Danforth Comins presents a more unusual interpretation of Iago. He is still the central villain of the play who sets everything in motion by nudging the other characters into action with his careful whispers. Though most readings of Iago peg him as the cold-blooded plotter with an irrational xenophobic hate for Othello, Comins’ version lends a manic and emotional tinge to the character’s pronounced racism. More than anything, his dislike of the admiral stems from profound anger at being cuckolded. The vehemence with which Comins’ Iago discusses potential encounters between Othello and his wife Emilia makes him more like a jealous and vengeful lover than a bitter subordinate.
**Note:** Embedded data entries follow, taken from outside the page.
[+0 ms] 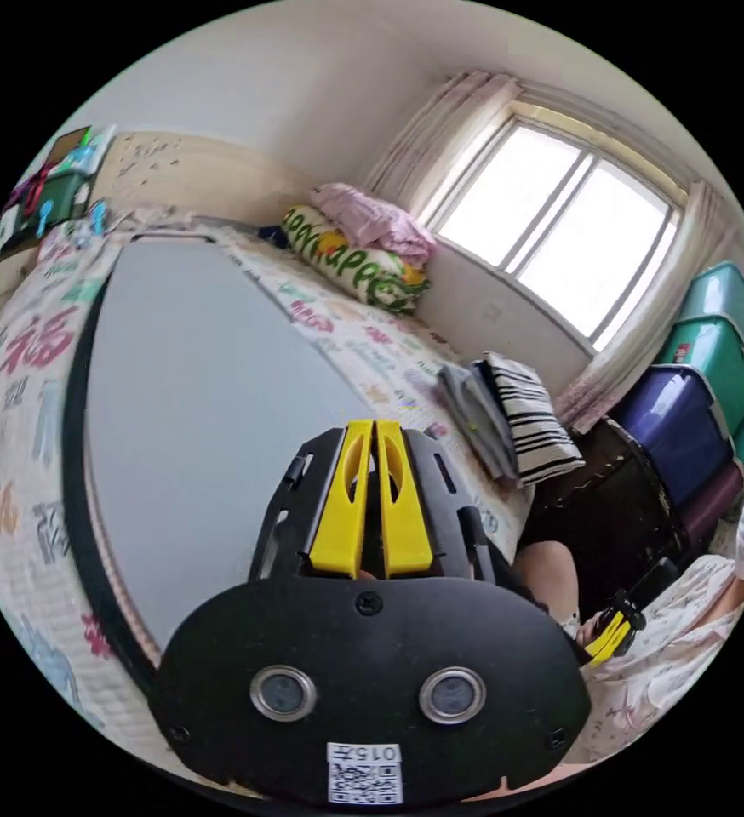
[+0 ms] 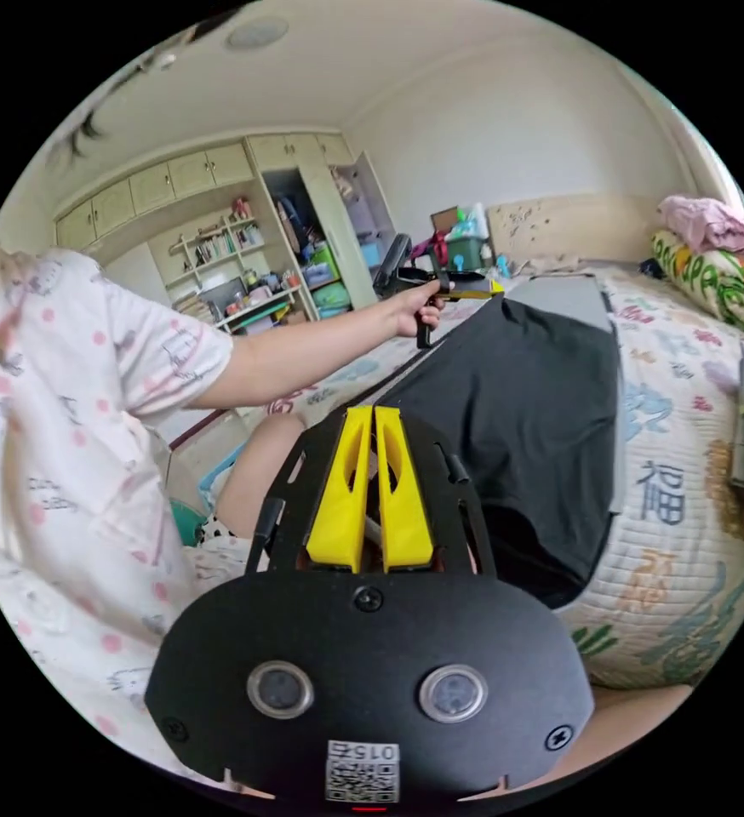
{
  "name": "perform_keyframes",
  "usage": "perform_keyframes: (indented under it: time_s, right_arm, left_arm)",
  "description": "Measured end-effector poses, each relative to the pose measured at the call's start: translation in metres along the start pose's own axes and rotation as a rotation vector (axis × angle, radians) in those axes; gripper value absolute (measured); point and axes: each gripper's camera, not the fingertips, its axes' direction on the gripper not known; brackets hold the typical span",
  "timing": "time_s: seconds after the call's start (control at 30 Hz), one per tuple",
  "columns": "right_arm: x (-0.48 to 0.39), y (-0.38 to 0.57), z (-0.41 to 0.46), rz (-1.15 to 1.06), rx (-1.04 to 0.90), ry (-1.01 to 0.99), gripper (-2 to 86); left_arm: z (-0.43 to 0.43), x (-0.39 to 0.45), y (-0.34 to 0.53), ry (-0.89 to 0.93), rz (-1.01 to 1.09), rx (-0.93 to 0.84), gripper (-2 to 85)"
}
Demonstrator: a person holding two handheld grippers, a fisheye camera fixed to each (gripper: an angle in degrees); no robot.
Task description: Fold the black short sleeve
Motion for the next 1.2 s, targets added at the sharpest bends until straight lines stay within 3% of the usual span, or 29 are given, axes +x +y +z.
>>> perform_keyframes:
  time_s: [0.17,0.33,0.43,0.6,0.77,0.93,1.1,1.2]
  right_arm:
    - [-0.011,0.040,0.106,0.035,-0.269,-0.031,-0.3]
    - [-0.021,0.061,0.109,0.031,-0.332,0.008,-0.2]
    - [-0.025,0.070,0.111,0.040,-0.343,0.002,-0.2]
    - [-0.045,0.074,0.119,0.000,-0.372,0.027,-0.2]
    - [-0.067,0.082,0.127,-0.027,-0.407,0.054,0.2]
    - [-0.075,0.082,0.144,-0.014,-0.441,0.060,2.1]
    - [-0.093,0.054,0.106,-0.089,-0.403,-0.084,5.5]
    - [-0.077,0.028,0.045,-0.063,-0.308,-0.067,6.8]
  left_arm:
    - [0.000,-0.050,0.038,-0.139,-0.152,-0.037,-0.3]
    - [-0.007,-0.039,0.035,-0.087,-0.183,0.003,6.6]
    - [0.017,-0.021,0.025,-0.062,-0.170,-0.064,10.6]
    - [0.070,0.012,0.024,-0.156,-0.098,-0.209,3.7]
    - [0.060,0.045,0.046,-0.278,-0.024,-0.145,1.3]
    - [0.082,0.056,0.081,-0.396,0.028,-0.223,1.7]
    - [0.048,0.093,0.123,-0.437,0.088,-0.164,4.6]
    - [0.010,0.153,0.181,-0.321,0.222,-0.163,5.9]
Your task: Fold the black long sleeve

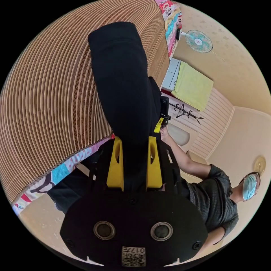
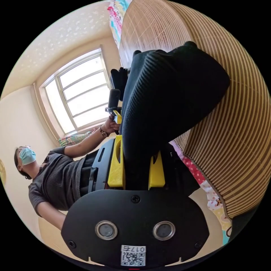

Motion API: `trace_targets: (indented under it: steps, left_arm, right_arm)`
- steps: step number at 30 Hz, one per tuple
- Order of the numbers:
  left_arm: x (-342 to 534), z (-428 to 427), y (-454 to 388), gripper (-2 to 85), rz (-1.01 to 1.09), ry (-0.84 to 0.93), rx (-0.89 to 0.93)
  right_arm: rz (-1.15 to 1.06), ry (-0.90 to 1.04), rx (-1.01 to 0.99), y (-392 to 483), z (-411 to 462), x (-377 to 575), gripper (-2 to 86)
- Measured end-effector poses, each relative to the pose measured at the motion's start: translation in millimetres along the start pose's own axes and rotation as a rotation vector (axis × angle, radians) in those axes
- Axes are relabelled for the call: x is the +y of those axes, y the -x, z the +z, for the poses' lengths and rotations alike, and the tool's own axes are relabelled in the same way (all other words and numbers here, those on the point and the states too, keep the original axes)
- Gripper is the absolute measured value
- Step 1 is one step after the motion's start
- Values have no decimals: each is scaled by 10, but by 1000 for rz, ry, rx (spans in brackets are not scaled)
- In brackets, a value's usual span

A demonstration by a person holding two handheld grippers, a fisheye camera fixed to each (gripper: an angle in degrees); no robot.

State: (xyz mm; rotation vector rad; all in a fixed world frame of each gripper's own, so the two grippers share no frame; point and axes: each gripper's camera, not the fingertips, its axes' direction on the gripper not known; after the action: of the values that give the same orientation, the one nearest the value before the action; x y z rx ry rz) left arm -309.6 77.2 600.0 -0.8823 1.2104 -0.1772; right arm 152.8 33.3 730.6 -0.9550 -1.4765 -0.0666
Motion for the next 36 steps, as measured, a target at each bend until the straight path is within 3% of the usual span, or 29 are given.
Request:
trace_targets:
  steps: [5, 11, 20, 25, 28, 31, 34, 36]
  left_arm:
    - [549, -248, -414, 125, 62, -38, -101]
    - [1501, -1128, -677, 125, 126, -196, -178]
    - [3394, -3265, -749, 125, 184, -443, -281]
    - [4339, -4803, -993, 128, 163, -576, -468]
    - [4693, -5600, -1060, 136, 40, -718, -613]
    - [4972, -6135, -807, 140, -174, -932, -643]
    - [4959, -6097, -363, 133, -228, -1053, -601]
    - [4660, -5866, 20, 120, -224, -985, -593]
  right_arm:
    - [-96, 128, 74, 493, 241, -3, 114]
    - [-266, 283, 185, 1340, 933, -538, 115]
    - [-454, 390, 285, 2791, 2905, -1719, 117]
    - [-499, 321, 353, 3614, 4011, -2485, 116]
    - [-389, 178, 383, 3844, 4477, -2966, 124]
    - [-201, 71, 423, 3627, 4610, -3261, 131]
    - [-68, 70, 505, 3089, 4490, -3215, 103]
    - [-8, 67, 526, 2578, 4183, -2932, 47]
His character appears much more human and vulnerable — though by no means is the portrait sympathetic.

Emilia is equally delightful. Played by Amy Kim Waschke, Emilia shines in many of the scenes that she is in with her character’s well-known humor and later, her heartbreaking lament. Waschke delivers Emilia’s candor and tribulations — particularly about husbands and wives – courageously, giving the words an almost feminist turn that feel timely and natural.

Altogether, the cast is incredibly strong, a force that carries the play on in a psychological and deeply serious play. Though its setting makes it feel a bit unmoored, “Othello” does not suffer too much for it — it is still an incredibly thoughtful production, which successfully delivers oft-repeated themes and raises important questions regarding gender, race, and power while continuing to make them at once relevant and urgent.